Now the opposite is happening. Today, the ratio of bank deposits to loans has collapsed to 40 per cent, the lowest in the western world. For every €100 on deposit, the banks are only lending €40. The economic potential of the Irish domestic economy is trapped because the banks are not lending enough.
Rather than being an instrument for the circulation of credit throughout the economy, the banks have become glorified safe deposit boxes where the savings are stuck. Banks are now making their money by placing your deposits at the European Central Bank where they accrue interest at 2 per cent while they pay out less interest than that to the Irish saver, pocketing the difference.
In addition, relentless internal cost-cutting is pushing down their operating costs. When you hold on the phone for ages for some automated help-centre in India, while an artificial intelligence -generated voice message reassures you that your business is important to the bank, that’s cost-cutting.
But if all this private money is not flowing around the domestic economy then why is the aggregate economy not contracting?
Here is where international money comes in. The reason that the economy is humming along is that international money has replaced local money.
Take, for example, the property market.
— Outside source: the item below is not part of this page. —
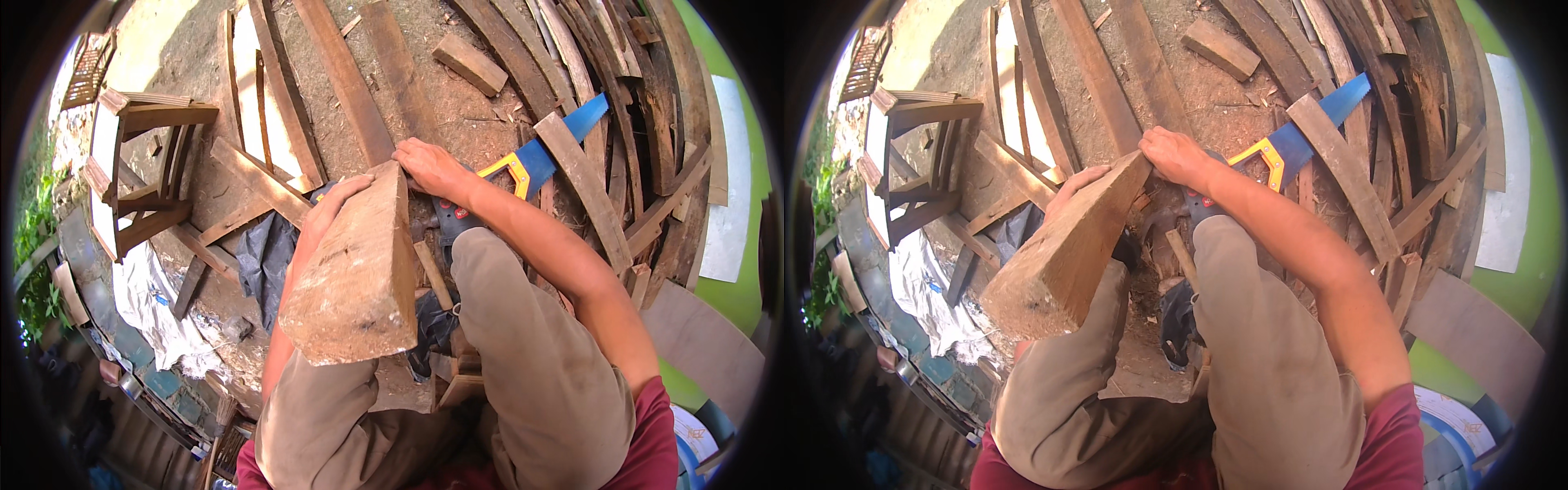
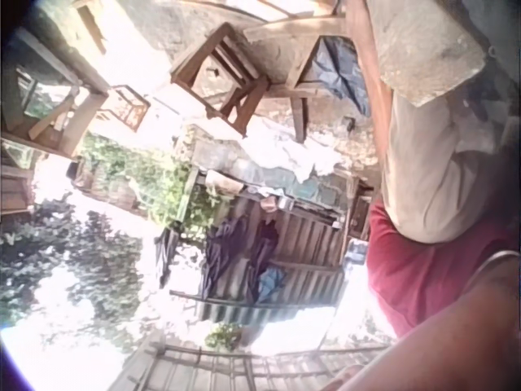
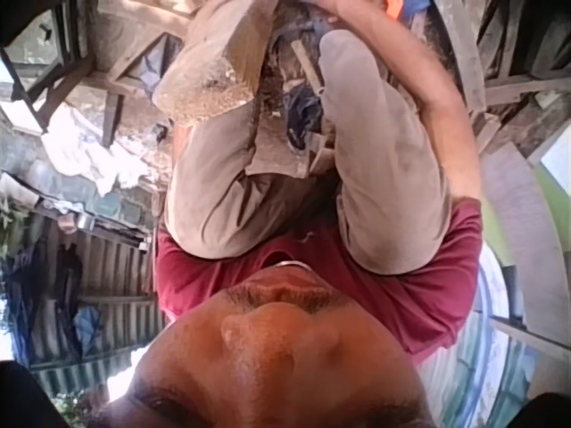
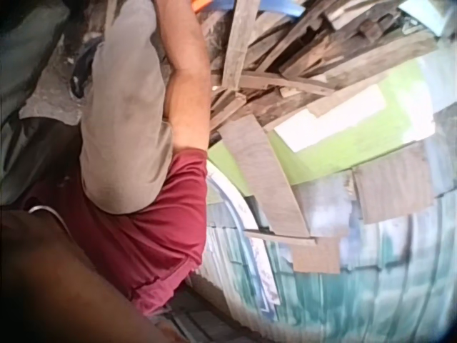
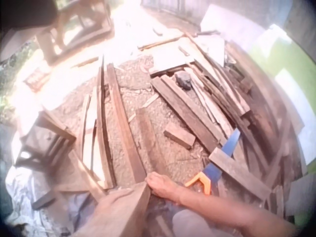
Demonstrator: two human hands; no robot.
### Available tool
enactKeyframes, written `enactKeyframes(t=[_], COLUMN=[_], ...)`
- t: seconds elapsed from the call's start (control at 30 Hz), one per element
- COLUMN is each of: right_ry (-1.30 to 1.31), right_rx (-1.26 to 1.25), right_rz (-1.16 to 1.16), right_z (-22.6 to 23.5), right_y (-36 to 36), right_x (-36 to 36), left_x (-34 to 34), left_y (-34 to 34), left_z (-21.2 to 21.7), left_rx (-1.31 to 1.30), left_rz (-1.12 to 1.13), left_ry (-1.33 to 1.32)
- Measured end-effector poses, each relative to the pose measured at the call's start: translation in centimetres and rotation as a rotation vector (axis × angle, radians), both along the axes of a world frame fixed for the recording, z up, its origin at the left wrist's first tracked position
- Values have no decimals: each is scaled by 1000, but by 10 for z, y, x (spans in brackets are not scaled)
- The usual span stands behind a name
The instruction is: The person sits on the ground and handles several wooden planks, aligning and inspecting them. They then use a hand saw to cut a plank, holding it steady with one hand while sawing with the other.
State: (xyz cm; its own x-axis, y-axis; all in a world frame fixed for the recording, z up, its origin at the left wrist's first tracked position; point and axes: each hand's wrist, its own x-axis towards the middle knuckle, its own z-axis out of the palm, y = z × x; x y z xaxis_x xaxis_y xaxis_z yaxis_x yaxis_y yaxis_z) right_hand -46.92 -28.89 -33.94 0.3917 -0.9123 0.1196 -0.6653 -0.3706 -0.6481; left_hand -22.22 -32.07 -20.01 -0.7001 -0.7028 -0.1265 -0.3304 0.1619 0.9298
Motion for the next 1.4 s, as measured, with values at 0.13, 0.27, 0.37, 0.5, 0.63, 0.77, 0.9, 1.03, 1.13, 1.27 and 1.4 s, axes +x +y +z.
enactKeyframes(t=[0.13, 0.27, 0.37, 0.5, 0.63, 0.77, 0.9, 1.03, 1.13, 1.27, 1.4], right_ry=[-46, -29, -7, -177, -75, 294, 374, 354, 368, 431, 459], right_rx=[-48, -24, 76, 146, 20, -58, -69, -22, -34, 1, 108], right_rz=[1, -22, -3, 6, -486, -481, -440, -378, -318, -254, -185], right_z=[2, 3, 5, 42, 15, -18, -21, -24, -27, -27, -20], right_y=[-2, 0, 0, -1, 10, 21, 18, 16, 14, 15, 22], right_x=[3, 1, -4, -21, -86, -126, -128, -143, -145, -150, -158], left_x=[-5, -5, -4, 8, -4, -3, -1, -2, 1, 3, 9], left_y=[-2, -6, -4, 6, -4, -2, -3, -6, -7, -12, -12], left_z=[2, -17, -27, -20, -18, -21, -23, -23, -22, -17, -25], left_rx=[-18, 0, -21, 73, -79, -126, -92, -92, -48, 10, -8], left_rz=[-26, -25, -14, 71, 9, -7, 20, 30, 37, 50, 46], left_ry=[-119, -90, -69, -57, -9, 16, 24, 11, 16, 10, 51])
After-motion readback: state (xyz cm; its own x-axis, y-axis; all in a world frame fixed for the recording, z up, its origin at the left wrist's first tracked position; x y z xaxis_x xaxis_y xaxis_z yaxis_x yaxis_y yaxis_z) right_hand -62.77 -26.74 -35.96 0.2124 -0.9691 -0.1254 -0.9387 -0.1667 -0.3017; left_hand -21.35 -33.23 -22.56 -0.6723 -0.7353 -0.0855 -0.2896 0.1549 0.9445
Much of the wealth creation associated with the property boom is going into the pockets of private equity companies that are buying apartment developments to rent them out.
But the main source of international money in our economy is the continuing tax bonanza generated by corporation tax and income tax from the multinationals. Foreign-owned multinationals now employ more than 400,000 workers and contribute about two-thirds of all corporate and income tax.
More than 80 per cent of Ireland’s €24 billion corporation tax take comes from multinationals. In 2023 Ireland received more than €24 billion in net foreign direct investment (FDI) inflows, making it one of the highest per-capita recipients of FDI in the world.
Corporation tax earnings have allowed the Government to expand public spending dramatically, which has doubled since the pandemic. Public spending has taken over from private credit as the main singular source of demand in the economy.
American corporate money is leading to the socialisation of the Irish economy, squeezing out local small businesses, which are starved of cash, pitting the State against the citizen in the first time buyer’s market for new homes – and all the while the banks retreat from the economy.
What is the Central Bank of Ireland doing about this? The Central Bank is supposed to run monetary policy in the economy – and monetary policy means the amount of money circulating in the economy through the banking system.
Have you heard the Central Bank commenting at all on the collapse of credit in the economy? Have there been any moves by the Central Bank to encourage lending? Ireland desperately needs competition in the banking sector, which is why news of the arrival of British bank Monzo into Ireland later this year can only be good news.
In the meantime, Ireland remains a two-tier economy where the local private sector is starved of credit and the public sector is flush, so flush indeed that accountability and cost-control have gone out the window.
When the answer to the child’s question, “Where does the money come from?” is that it comes from the Government then you should be concerned. That story rarely ends well.